May I present an example: My daughters 84 year old mother-in-law uses Xubuntu which is tailored for her having only large icons of browser(Firefox) and f-spot on her desktop. She has got absolutely no skills for administration. Apparently the popping Natty ad-window makes her totally confused. I am now just waiting for a frustrated call.

Yours Jallu59

grahammechanical
April 30th, 2011, 01:10 PM
Yes. I know what you are talking about. I got an advert yesterday giving me the option to upgrade there and then. But I like to update after midnight as it does not add to my ISP download limit. Also, Downloads are very slow for the first few days after a distribution release. So, I wonder what the point of it was. I also wondered how it was done and if I could expect other unsolicited adverts.

Regards.

3rdalbum
April 30th, 2011, 02:52 PM
It not even wise to have an release update to untechnical users until two months after the release, when all major update bugs have been detected.

Well, firstly, how do you expect a copy of Ubuntu to differentiate between technical and non-technical users, to display a release announcement?

And secondly, how are you going to detect bugs if you're telling people not to use the software?

And thirdly, they release the software when they've fixed all critical bugs that they know about.

Fourthly, that's why I suggest people get pre-release versions of Ubuntu whenever they can possibly help test - it makes the actual release better.

Throne777
April 30th, 2011, 03:08 PM
Well, firstly, how do you expect a copy of Ubuntu to differentiate between technical and non-technical users, to display a release announcement?

Check to see if the user is running Conky? :p

koenn
April 30th, 2011, 03:27 PM
Well, firstly, how do you expect a copy of Ubuntu to differentiate between technical and non-technical users, to display a release announcement?

that was answered in the OP:
don't display the release announcement to unprivileged users, i.e. users that can't sudo to eleveted "admin" or "root" privileges that are required to actually execute an upgrade.

The answer to the rest of your questions follows from that : on any PC, there'll be at least 1 account with sysadmin rights - he'll get notified and do the upgrade (or not).

The part you're not seeing that there can be more than one account/user on a computer - if I's set up accounts on my PC for all family members, those would be accounts that can not do a release upgrade.
That's elementary system administration.

Lucradia
April 30th, 2011, 04:01 PM
Check to see if the user is running Conky? :p

+1 to that.
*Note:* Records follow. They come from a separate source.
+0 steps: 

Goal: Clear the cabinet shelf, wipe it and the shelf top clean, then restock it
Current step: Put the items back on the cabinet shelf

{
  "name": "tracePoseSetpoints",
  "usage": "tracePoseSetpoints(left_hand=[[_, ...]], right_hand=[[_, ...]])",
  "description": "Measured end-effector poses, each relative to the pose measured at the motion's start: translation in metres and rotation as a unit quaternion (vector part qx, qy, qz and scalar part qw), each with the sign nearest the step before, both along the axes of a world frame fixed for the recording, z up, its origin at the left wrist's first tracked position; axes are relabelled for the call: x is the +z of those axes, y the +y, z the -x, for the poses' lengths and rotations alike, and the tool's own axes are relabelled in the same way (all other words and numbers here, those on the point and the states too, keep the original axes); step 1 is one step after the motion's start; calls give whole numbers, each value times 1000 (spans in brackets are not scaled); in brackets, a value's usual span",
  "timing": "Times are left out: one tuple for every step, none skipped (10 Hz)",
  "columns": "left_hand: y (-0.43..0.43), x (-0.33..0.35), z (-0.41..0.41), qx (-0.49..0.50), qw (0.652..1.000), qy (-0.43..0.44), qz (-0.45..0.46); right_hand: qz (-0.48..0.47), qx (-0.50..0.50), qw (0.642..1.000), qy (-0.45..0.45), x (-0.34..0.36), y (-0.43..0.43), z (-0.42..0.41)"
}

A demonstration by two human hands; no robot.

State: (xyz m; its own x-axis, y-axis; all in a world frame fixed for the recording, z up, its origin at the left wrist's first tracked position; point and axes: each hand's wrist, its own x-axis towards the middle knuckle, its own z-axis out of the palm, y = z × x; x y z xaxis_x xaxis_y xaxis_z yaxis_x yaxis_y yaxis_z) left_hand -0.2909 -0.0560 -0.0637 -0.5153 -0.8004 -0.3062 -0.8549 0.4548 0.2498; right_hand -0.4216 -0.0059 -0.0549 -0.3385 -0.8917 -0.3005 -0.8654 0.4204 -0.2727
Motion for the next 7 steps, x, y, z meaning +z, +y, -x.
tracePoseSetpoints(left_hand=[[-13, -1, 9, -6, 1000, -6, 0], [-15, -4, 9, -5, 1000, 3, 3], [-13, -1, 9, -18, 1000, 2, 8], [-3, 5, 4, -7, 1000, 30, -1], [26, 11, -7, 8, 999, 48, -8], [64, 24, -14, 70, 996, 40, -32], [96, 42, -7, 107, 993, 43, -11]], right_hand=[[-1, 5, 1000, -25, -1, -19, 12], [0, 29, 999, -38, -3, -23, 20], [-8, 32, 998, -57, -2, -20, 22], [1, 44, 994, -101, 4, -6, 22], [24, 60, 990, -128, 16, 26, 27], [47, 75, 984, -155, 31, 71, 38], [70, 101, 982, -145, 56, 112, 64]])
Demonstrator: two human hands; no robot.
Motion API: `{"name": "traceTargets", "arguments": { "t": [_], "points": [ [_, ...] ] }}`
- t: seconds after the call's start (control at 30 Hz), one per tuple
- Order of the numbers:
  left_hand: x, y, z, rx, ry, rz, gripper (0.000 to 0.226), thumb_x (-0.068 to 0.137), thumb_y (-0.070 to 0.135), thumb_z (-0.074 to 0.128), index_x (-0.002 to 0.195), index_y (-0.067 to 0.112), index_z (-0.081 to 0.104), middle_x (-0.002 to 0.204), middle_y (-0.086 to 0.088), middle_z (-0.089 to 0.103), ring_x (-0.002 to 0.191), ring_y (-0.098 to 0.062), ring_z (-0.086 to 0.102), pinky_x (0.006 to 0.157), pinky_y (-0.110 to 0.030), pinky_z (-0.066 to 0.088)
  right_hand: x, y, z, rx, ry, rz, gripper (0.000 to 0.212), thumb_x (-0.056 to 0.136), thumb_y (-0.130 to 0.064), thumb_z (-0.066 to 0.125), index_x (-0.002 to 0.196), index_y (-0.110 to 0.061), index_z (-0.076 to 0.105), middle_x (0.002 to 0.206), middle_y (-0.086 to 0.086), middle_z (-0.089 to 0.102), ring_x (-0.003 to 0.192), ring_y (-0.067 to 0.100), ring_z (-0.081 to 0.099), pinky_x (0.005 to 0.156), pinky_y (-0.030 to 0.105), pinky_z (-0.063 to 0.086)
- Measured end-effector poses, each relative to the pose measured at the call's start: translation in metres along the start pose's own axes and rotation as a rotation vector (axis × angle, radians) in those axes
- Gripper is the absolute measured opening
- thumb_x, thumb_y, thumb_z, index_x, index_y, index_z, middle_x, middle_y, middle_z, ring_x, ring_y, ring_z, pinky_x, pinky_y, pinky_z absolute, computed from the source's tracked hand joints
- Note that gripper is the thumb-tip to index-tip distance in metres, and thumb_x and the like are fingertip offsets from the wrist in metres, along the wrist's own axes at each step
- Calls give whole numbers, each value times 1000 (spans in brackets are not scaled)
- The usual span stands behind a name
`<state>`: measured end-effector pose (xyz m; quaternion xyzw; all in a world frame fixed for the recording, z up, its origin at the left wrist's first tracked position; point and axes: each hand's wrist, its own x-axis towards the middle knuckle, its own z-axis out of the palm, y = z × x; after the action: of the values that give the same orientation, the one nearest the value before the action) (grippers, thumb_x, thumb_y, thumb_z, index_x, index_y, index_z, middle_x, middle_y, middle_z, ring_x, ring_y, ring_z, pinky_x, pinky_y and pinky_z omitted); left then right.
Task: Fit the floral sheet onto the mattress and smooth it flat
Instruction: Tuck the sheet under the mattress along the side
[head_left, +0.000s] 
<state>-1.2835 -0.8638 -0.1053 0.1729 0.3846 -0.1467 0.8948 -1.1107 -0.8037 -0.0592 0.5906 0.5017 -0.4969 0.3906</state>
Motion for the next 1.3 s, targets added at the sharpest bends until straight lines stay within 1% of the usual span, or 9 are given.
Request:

I never run conky, so I'd rather use upgrade manager to show it :V

Also, Ubuntu fixed the issue of having really old releases show the newest release, as it pulled way too many packages at once (some old packages had to be re-installed over re-installs of upgrades because the packages require you to install versions in sequence.)

Thus, old releases will only show the next version up (IE: 8.04 > 8.10 and further)

santaslittlehelper
April 30th, 2011, 07:29 PM
Sounds like a very valid bug/feature request that I would like to see too maybe go report at /launchpad.net/ubuntu/.